Of course. My point is that if this is what Apple intend (and you may not be far off the mark) they are going about it in an odd way. At the moment FCP X isn’t being marketed in a way that seems intended to make a market. Apple know how to do this — they did it with FCS/FCP and, ironically, now may be abandoning that market they made while trading on it with the new software.
What they might have done is focus on users rather than the product itself or features. The story might have gone something like this:
“In 2005 YouTube changed the world of video by giving more people than ever before a way to place their work before an audience. As a result of the digital revolution that Apple has helped along with products like iMovie and FCP, today there are more kinds of motion pictures made by more kinds of producers than ever before — from Hollywood to the backwoods. There are more kinds of workflows than ever before. The only thing certain is this revolutionary environment is change. Final Cut X has been designed from the ground up as a scalable, customizable video editing platform to work for you no matter how you work or what you produce.”

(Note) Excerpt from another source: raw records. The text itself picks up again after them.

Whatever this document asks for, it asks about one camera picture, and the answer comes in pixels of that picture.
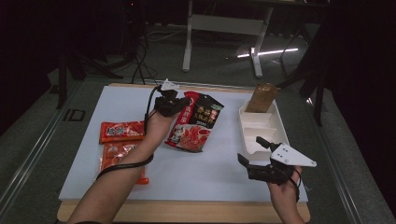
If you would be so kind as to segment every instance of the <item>black and red package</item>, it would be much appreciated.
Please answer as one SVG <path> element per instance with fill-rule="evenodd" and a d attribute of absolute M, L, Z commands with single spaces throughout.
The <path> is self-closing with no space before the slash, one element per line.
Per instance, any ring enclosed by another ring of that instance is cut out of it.
<path fill-rule="evenodd" d="M 184 95 L 191 98 L 191 102 L 181 110 L 165 144 L 191 152 L 202 152 L 224 105 L 196 91 L 186 91 Z"/>

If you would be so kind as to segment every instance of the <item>wrist strap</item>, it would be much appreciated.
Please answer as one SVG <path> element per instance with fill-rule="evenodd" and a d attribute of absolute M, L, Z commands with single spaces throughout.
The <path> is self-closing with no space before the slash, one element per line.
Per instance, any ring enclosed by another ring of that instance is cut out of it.
<path fill-rule="evenodd" d="M 145 161 L 140 161 L 140 162 L 136 162 L 136 163 L 127 163 L 127 164 L 117 164 L 117 165 L 109 166 L 96 177 L 96 180 L 99 179 L 99 177 L 101 177 L 102 175 L 104 175 L 108 172 L 111 172 L 111 171 L 120 170 L 120 169 L 128 169 L 128 168 L 137 168 L 140 166 L 147 165 L 150 162 L 152 162 L 152 159 L 154 159 L 154 154 L 152 154 L 150 157 L 148 157 L 148 159 L 146 159 Z"/>

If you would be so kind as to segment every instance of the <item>red snack bag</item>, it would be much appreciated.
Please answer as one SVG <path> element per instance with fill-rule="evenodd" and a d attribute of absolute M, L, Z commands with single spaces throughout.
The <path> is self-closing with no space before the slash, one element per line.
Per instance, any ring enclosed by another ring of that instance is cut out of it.
<path fill-rule="evenodd" d="M 199 92 L 186 91 L 184 95 L 191 98 L 191 103 L 178 115 L 165 144 L 191 152 L 202 152 L 224 105 Z"/>
<path fill-rule="evenodd" d="M 107 167 L 117 164 L 125 157 L 130 150 L 139 145 L 141 140 L 127 141 L 127 142 L 114 142 L 105 143 L 103 146 L 102 162 L 100 166 L 100 172 L 105 170 Z M 146 185 L 149 183 L 149 179 L 146 177 L 146 167 L 142 170 L 139 178 L 136 180 L 136 184 Z"/>
<path fill-rule="evenodd" d="M 144 121 L 102 122 L 99 144 L 141 140 L 145 136 Z"/>

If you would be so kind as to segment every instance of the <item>brown package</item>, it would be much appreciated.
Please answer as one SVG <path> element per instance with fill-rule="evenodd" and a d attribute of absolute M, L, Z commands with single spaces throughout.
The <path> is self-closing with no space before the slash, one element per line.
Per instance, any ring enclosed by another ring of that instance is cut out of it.
<path fill-rule="evenodd" d="M 277 95 L 278 88 L 270 83 L 257 84 L 247 104 L 246 112 L 266 113 Z"/>

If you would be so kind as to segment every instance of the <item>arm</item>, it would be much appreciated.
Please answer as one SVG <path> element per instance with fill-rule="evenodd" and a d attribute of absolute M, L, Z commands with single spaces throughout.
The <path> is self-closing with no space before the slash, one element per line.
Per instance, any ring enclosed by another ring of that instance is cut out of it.
<path fill-rule="evenodd" d="M 176 116 L 165 118 L 160 113 L 155 113 L 148 121 L 148 132 L 144 140 L 120 163 L 135 163 L 148 159 L 168 134 Z M 67 223 L 80 221 L 112 223 L 142 169 L 143 167 L 123 169 L 102 175 L 85 193 Z"/>
<path fill-rule="evenodd" d="M 300 166 L 296 166 L 295 168 L 299 173 L 302 171 Z M 297 183 L 299 176 L 294 172 L 291 178 Z M 280 186 L 268 183 L 268 189 L 271 192 L 271 201 L 273 206 L 283 223 L 304 223 L 303 218 L 297 210 L 296 189 L 294 185 L 289 181 Z"/>

Note this about the needs of the people who will use the product. Here FCP X is not the or a revolution, it’s the essential tool for the revolution. Of course it’s not the approach they took. If they had, people might be a little more willing to wait to see what’s really going to happen.
Maybe I would have hired Bob Garfield, former ad critic at AdAge to be the spokesperson for the product vision https://www.vimeo.com/6873200 He’d be great at this.
[Brad Davis] “It’s easy to slap the iMovie on Steriods on it right now but I think it’s a little more complex than that.”
Indeed.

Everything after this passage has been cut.